Kagum juga sikap Yesus yang sangat manusiawi dan menyentuh hati ini. Namun lebih terpuji, andai kata sikap itu juga menjadi sikap kita. Dapat mengerti, memahami, memaafkan, mengampuni dan melupakan cela orang lain. Memang berat dalam praktek. Sukar menghilangkan ”kesan”, apalagi bila itu terkait dengan ”pengalaman” sendiri. Namun rasa berat demikian akan berkurang, bila orang menyadari bahwa ia sendiri butuh simpati, butuh dimengerti, butuh dimaafkan, dan butuh diampuni. Entah oleh sesama, terlebih Tuhan.

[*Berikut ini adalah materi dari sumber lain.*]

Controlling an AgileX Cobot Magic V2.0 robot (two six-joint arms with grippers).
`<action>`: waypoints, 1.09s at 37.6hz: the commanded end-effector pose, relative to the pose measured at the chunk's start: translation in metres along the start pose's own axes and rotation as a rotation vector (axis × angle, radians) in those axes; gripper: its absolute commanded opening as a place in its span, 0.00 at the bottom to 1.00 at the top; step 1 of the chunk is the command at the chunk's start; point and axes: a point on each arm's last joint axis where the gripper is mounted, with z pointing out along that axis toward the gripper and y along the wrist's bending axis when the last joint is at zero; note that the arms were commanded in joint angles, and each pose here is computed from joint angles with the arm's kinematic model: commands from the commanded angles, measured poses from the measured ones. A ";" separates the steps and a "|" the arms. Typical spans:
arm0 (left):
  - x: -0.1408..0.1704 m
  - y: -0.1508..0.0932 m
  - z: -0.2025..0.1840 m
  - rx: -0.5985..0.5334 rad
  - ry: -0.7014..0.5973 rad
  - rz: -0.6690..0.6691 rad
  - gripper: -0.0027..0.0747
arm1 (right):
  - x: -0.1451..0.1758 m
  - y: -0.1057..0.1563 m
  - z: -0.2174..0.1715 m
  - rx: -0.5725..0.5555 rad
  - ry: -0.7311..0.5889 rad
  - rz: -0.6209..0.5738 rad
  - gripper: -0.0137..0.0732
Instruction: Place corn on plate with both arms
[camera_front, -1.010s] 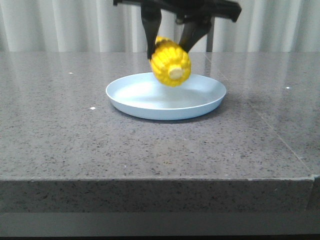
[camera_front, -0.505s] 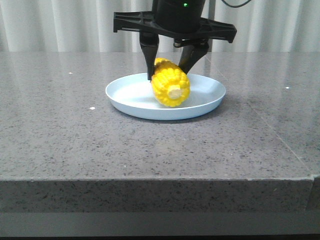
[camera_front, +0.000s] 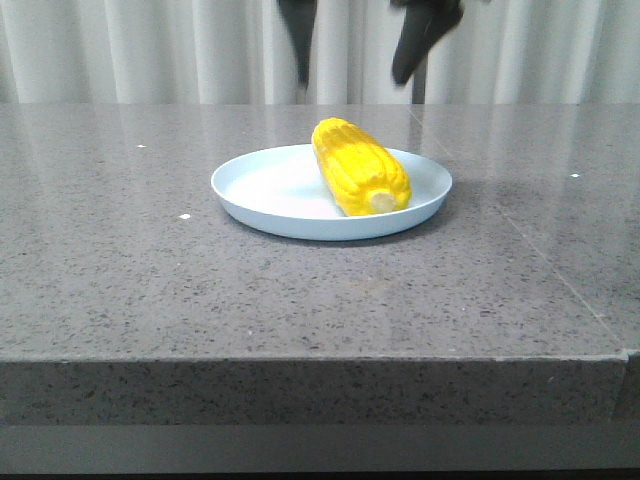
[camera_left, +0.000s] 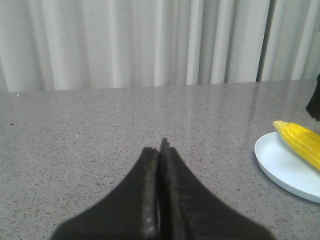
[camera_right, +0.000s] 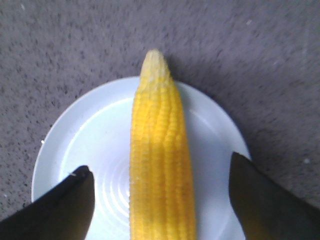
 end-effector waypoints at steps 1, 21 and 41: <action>-0.014 -0.001 -0.001 0.012 -0.089 -0.008 0.01 | -0.021 -0.010 -0.057 -0.025 -0.166 -0.016 0.74; -0.014 -0.001 -0.001 0.012 -0.089 -0.008 0.01 | -0.029 -0.047 -0.061 -0.023 -0.089 0.031 0.08; -0.014 -0.001 -0.001 0.012 -0.089 -0.008 0.01 | 0.025 -0.169 -0.109 0.103 -0.145 0.140 0.08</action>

Dipenghujung drama kasih dan pengampunan ini, Yesus berkata kepada si wanita itu : ”Dosamu telah diampuni, imanmu telah menyelamatkan engkau, pergilah dengan selamat!”. Rupanya pengampunan berkaitan erat dengan cinta dan percaya,dengan iman dan kasih. Ini bukan rumus dogmatis, tetapi pengalaman nyata. Bukan menekuni semua ajaranNya, lalu lumpuh dalam tindkan-tindakan konkret. Yang dibutuhkan ialah kesatuan ucap dan tindak. Keduanya mesti terjembatani dalam panggilan hidup orang beriman, Amin.